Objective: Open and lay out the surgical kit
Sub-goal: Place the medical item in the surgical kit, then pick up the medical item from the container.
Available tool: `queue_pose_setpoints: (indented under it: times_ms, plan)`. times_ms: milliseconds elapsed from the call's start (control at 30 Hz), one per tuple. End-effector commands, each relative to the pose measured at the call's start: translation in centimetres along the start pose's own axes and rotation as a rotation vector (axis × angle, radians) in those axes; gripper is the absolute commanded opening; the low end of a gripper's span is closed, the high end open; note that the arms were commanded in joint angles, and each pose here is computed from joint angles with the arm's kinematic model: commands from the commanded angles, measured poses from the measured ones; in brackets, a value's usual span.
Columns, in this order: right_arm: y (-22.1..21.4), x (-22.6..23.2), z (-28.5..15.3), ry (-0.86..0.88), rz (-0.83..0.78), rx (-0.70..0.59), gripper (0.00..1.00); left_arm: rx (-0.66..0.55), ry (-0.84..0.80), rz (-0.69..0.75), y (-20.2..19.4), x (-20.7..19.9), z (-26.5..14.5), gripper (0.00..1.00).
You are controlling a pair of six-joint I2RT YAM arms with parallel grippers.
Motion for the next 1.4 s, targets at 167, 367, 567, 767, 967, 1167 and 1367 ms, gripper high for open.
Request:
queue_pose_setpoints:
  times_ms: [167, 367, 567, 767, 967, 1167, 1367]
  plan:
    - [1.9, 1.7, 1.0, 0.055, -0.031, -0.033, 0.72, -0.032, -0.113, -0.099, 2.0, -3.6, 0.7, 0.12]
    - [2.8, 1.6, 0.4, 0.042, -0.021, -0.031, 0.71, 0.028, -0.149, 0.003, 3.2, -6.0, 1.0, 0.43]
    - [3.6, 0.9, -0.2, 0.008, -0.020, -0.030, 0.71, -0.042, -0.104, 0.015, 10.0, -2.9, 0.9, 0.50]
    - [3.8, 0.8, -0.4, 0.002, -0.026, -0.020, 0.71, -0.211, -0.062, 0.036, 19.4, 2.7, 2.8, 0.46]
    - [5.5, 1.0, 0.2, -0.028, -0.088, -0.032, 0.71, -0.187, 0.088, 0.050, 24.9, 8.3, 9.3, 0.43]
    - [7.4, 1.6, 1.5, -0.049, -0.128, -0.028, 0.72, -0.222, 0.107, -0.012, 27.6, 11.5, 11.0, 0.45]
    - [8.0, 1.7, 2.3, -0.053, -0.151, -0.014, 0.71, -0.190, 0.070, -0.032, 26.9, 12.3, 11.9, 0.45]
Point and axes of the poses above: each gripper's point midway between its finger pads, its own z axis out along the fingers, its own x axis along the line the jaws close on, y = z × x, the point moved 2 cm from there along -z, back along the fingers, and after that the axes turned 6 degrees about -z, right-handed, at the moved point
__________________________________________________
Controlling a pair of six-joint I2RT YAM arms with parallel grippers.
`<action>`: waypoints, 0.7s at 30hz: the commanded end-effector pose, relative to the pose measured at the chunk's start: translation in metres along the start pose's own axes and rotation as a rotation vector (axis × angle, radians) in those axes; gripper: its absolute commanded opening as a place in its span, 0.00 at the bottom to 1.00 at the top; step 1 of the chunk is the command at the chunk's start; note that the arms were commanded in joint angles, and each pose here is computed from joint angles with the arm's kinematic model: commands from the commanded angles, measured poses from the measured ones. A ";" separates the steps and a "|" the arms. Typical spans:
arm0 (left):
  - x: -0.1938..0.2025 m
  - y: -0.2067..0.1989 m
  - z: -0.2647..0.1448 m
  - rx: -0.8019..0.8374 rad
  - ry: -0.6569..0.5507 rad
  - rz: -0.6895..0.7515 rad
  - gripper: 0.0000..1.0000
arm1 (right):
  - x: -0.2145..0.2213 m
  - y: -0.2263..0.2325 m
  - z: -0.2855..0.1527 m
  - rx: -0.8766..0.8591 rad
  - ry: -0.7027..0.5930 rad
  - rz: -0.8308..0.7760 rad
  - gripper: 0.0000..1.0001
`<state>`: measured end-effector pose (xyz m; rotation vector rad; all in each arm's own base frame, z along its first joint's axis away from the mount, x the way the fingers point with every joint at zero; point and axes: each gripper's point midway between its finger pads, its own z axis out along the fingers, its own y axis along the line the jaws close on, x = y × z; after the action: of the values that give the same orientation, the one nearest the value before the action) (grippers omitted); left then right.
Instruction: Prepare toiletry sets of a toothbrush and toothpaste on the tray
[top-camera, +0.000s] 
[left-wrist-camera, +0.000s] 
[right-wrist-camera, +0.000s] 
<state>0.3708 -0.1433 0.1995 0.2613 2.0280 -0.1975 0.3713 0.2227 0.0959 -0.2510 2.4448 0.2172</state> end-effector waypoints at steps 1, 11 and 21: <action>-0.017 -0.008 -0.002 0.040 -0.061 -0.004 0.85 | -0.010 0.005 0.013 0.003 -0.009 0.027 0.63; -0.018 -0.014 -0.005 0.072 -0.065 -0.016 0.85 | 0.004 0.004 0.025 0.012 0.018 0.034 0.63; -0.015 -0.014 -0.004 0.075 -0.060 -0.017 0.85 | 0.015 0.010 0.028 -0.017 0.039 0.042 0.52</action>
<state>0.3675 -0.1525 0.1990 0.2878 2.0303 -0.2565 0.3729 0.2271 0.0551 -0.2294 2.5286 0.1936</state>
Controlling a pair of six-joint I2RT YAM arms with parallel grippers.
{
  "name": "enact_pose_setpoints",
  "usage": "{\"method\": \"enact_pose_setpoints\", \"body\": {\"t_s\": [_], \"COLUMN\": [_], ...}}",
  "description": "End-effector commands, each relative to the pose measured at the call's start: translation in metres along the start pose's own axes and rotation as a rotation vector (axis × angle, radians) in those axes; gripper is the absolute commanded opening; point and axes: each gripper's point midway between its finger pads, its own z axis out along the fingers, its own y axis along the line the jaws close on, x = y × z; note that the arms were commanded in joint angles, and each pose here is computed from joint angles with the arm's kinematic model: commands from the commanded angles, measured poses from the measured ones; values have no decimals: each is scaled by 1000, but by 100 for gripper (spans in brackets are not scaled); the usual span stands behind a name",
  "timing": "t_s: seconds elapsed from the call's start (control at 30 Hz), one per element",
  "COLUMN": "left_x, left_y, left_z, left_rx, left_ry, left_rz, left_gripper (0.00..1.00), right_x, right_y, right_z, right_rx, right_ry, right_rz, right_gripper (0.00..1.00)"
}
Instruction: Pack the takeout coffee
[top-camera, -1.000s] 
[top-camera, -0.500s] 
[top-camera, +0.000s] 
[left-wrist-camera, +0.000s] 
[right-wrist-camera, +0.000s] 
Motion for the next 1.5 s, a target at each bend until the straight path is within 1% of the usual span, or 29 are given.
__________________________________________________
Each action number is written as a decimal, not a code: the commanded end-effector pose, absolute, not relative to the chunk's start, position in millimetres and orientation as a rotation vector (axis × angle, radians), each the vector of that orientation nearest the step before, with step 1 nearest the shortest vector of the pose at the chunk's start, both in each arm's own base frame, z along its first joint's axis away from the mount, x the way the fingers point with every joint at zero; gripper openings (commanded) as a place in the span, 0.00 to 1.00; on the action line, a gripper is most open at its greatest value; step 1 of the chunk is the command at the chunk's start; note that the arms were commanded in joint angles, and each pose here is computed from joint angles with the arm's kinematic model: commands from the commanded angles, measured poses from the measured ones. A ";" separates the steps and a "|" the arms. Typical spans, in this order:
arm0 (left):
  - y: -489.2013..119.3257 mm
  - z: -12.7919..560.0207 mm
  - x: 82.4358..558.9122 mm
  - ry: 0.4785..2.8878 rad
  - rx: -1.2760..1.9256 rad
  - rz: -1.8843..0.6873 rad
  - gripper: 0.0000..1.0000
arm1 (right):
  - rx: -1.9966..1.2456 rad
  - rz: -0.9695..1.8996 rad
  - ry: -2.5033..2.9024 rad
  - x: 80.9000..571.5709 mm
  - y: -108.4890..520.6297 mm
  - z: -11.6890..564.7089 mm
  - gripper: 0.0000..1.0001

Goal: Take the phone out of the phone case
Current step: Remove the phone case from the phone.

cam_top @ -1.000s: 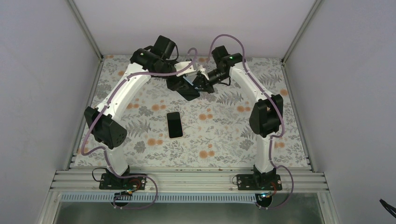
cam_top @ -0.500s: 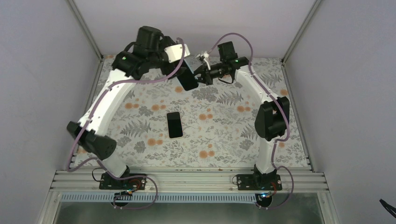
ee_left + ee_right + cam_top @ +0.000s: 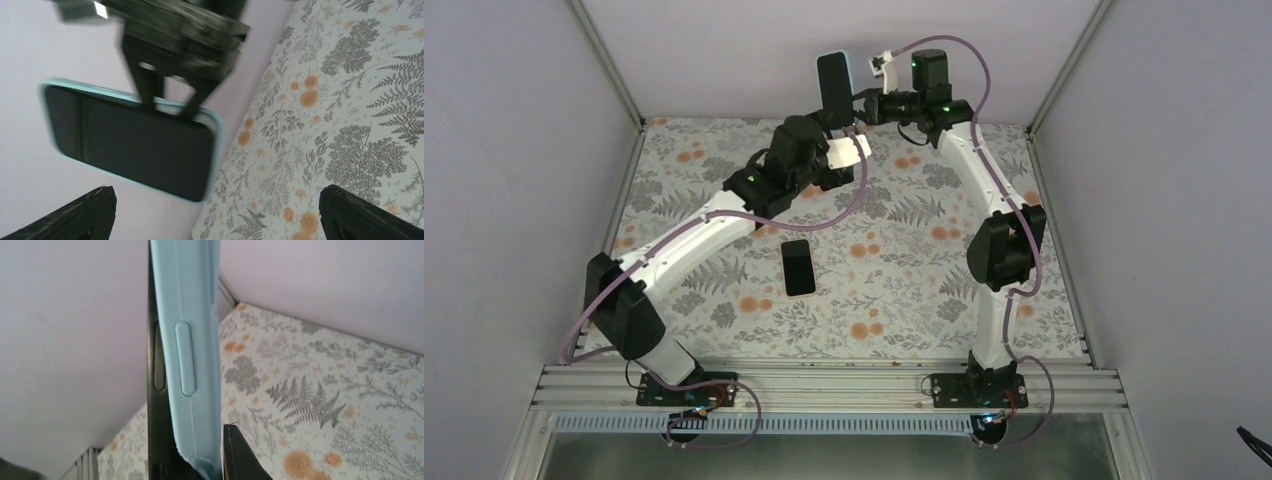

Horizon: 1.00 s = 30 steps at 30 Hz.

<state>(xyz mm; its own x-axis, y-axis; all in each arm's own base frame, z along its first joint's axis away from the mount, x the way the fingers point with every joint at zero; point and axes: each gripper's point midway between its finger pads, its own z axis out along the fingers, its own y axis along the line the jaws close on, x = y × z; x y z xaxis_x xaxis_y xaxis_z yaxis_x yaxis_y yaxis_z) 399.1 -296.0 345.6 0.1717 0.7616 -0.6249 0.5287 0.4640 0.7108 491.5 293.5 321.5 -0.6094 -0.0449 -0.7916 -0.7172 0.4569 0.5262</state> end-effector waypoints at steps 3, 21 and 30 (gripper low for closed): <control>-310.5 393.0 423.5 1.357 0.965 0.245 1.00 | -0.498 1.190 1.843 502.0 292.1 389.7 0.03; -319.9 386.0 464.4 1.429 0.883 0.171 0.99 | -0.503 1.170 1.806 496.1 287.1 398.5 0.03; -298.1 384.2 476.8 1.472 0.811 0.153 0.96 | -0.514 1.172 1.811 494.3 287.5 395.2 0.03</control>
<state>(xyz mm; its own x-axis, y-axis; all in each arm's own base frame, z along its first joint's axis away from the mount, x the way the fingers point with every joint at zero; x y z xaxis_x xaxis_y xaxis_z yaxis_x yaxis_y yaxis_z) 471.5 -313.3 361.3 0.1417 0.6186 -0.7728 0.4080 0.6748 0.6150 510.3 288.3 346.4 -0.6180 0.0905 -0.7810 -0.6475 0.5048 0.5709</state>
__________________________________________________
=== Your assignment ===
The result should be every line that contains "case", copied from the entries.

=== Output of the exercise ===
Goal: Take the phone out of the phone case
Current step: Remove the phone case from the phone.

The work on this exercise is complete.